Random 502 and 504 errors during load testing

When 200 requests per second is loaded, around 2% to 10% of the times, HTTP status 502 returns and around 1% it is 504 as well.

We run Play server in K8s cluster in private cloud with 3 replicas. K8s configured with ingress nginx proxy server that directs the request to Play. We use OpenJDK JRE 1.8.

The time out setting are made as below.
play.server.http.idleTimeout = 180s
play.server.akka.requestTimeout = 300s

Tried both default server and Netty to see same issue. This issue doesnot occur even if we load 1000 concurrent requests in development VM. We figured out that the private cloud provider network is pretty slow and that is causing this issue. Now, how do we customise the configuration of Play for such slow network scenario so that we can reduce the error rate in Jmeter load testing?

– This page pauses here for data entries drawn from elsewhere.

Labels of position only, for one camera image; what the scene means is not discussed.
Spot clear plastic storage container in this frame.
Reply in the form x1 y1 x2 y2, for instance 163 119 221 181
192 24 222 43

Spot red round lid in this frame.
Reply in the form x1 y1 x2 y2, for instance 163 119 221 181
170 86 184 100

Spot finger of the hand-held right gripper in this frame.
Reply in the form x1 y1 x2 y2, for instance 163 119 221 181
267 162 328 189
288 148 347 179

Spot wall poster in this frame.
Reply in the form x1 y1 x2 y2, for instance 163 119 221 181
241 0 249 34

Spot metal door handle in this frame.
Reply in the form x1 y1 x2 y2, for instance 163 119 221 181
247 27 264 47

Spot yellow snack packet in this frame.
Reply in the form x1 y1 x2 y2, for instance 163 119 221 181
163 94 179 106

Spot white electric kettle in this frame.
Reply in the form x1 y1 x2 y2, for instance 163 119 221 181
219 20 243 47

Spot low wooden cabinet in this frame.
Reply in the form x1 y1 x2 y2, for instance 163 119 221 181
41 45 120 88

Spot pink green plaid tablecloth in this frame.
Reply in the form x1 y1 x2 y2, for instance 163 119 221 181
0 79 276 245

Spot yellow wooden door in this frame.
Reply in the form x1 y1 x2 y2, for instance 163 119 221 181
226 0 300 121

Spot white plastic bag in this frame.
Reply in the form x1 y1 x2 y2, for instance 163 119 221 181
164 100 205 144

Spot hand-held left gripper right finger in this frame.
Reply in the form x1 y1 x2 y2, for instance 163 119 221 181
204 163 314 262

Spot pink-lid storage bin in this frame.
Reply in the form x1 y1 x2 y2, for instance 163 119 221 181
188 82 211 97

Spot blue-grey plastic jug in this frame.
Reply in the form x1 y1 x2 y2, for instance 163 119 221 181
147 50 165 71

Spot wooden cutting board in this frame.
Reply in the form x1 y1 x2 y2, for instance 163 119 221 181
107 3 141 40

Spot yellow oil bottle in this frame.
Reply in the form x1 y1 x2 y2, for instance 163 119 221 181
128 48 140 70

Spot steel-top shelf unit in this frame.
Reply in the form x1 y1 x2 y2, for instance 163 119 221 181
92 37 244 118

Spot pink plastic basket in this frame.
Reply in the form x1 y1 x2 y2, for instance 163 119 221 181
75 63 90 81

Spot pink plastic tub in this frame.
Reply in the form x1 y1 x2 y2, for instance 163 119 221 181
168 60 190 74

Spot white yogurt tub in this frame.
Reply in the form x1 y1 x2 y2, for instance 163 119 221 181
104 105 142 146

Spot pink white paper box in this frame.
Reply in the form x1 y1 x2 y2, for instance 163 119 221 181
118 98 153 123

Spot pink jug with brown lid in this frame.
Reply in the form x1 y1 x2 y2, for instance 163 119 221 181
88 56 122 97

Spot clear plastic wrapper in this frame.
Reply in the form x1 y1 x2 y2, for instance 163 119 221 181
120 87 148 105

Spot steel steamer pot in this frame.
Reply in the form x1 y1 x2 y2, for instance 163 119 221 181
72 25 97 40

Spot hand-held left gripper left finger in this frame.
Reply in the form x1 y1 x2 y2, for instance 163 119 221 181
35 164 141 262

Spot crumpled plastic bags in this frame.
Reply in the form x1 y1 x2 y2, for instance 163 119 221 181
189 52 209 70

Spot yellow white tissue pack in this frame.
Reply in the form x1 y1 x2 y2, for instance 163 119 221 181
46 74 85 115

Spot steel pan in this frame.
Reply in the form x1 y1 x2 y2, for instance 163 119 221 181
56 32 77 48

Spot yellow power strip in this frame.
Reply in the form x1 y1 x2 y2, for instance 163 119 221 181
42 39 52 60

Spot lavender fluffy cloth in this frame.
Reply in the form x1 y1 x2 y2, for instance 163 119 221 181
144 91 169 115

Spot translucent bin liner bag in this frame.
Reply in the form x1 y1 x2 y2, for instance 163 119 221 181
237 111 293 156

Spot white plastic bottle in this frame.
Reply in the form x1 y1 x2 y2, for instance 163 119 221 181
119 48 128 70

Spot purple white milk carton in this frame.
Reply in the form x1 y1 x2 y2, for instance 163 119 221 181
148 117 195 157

Play server log reports no error. However, the nginx proxy server log shows below error:
recv() failed (104: Connection reset by peer) while reading response header from upstream.

Any suggestion or help is appreciated.

Hi @dilipmys,

What about nginx timeout proxy pass configurations? Do you have proxy_connect_timeout and proxy_read_timeout configured or are you using the default values? Also, do you have any timeouts configured on JMeter side?

What is the application doing? Accessing another service, or a database, etc.? Can you confirm the requests are reaching the application or they are timing out somewhere else?

Best.

Thanks for your response [marcospereira].

The proxy_connect_timeout and proxy_read_timeout at nginx is set at 180 seconds.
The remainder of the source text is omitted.